What you will do
Your output should be the lines below from the one holding "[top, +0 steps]" through the one holding "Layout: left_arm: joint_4", transcribed exactly, with no pictures.

Extracted material
────

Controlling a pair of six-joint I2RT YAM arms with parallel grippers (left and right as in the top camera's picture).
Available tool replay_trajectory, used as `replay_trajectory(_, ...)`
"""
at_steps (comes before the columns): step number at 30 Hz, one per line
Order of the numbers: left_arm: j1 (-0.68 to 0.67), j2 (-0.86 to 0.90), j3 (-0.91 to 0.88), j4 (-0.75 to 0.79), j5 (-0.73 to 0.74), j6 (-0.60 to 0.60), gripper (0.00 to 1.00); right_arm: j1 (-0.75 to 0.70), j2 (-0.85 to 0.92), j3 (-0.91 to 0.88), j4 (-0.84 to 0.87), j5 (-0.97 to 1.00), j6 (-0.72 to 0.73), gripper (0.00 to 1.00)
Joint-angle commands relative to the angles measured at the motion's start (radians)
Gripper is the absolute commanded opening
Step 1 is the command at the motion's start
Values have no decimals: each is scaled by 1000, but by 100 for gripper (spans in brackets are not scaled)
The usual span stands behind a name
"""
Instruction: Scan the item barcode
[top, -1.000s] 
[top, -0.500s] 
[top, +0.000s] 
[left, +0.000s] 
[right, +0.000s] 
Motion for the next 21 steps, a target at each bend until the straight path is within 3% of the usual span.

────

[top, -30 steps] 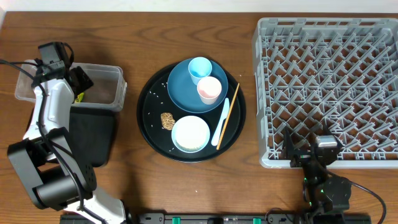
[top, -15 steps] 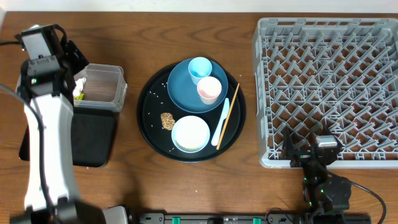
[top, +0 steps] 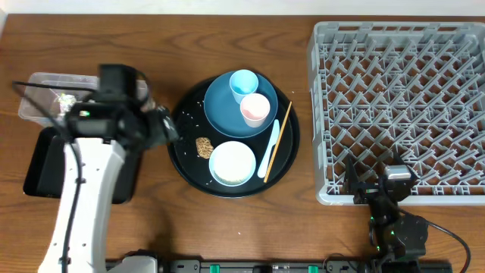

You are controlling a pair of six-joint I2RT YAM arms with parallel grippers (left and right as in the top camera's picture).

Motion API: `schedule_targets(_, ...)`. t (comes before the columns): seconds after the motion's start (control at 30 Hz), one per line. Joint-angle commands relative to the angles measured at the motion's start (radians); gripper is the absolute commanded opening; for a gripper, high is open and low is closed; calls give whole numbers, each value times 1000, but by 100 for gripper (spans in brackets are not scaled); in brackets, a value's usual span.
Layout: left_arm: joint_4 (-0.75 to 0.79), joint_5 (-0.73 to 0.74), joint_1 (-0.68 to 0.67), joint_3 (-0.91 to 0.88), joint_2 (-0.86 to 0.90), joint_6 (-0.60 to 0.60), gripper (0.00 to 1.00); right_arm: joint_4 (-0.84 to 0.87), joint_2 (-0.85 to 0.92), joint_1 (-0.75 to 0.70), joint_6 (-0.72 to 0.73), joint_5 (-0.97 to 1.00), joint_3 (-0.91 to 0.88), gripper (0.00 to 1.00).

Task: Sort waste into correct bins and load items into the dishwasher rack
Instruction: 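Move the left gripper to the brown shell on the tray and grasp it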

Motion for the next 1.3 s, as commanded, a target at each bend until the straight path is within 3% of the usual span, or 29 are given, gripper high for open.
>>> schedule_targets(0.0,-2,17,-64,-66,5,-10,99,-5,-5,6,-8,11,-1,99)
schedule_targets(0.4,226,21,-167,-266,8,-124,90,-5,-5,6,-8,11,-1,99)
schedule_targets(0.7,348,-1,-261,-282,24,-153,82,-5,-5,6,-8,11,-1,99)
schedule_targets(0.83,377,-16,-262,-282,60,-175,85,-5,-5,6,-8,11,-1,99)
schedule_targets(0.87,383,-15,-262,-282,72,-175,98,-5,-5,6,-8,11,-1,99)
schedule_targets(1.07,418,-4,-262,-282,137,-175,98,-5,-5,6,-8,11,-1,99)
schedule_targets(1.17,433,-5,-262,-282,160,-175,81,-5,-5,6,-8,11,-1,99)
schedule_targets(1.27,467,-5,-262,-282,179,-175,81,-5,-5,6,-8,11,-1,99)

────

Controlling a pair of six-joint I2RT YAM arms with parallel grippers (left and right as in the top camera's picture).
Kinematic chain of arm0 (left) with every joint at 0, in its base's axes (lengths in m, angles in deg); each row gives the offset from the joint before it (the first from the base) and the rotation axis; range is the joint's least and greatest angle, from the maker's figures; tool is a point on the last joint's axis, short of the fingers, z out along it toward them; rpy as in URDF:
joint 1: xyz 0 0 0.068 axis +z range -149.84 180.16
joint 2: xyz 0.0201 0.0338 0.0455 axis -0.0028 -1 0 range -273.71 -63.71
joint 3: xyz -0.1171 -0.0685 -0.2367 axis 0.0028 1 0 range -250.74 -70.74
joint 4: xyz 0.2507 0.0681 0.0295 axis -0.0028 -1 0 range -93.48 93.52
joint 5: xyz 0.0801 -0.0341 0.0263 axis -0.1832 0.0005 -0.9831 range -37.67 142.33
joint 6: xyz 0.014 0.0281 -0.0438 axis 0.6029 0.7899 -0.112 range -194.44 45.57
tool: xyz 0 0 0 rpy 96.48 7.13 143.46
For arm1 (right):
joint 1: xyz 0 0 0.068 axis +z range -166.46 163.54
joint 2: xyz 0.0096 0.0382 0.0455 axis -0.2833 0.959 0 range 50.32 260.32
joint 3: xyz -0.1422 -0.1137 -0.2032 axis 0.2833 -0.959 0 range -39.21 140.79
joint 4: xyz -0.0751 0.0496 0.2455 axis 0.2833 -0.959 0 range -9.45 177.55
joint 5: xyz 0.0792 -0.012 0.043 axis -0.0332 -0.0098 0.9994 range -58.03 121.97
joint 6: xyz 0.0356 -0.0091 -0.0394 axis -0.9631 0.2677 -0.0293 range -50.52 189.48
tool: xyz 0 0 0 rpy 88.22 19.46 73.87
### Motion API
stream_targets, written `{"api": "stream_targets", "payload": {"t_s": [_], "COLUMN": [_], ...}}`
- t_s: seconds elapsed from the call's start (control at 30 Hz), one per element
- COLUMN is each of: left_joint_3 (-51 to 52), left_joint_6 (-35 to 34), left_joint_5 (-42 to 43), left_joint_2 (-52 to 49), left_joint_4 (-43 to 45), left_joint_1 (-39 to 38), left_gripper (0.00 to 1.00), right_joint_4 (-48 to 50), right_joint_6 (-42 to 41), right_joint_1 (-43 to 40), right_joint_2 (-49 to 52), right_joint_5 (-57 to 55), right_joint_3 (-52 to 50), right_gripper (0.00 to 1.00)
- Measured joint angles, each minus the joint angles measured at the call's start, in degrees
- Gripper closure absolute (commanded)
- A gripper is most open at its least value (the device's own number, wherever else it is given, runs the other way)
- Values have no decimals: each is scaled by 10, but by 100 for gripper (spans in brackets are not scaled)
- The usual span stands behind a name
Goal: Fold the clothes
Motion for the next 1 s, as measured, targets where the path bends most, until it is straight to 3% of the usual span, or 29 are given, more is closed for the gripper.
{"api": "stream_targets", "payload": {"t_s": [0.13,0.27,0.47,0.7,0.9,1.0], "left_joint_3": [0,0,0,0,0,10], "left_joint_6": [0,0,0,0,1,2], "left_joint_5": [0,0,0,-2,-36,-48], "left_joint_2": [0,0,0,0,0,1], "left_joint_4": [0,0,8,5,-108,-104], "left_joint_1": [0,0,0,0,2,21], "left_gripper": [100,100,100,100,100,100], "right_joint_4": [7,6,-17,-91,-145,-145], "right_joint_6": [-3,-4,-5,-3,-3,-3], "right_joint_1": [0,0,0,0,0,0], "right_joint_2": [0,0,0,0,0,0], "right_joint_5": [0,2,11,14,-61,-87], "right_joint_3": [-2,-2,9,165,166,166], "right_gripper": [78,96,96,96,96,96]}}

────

Answer to this problem
[top, +0 steps] 

You are controlling a pair of six-joint I2RT YAM arms with parallel grippers (left and right as in the top camera's picture).

Motion API: `schedule_targets(_, ...)`. t (comes before the columns): seconds after the motion's start (control at 30 Hz), one per line. Joint-angle commands relative to the angles measured at the motion's start (radians); gripper is the absolute commanded opening; for a gripper, high is open and low is closed; calls give whole numbers, each value times 1000, but by 100 for gripper (spans in brackets are not scaled); in brackets, a value's usual span.
Layout: left_arm: joint_4 (-0.75 to 0.79), joint_5 (-0.73 to 0.74), joint_1 (-0.68 to 0.67), joint_3 (-0.91 to 0.88), joint_2 (-0.86 to 0.90), joint_6 (-0.60 to 0.60), gripper (0.00 to 1.00); right_arm: joint_4 (-0.84 to 0.87), joint_2 (-0.85 to 0.92), joint_1 (-0.75 to 0.70), joint_6 (-0.72 to 0.73), joint_5 (-0.97 to 1.00), joint_3 (-0.91 to 0.88), gripper (0.00 to 1.00).

Nothing else is required to finish the exercise.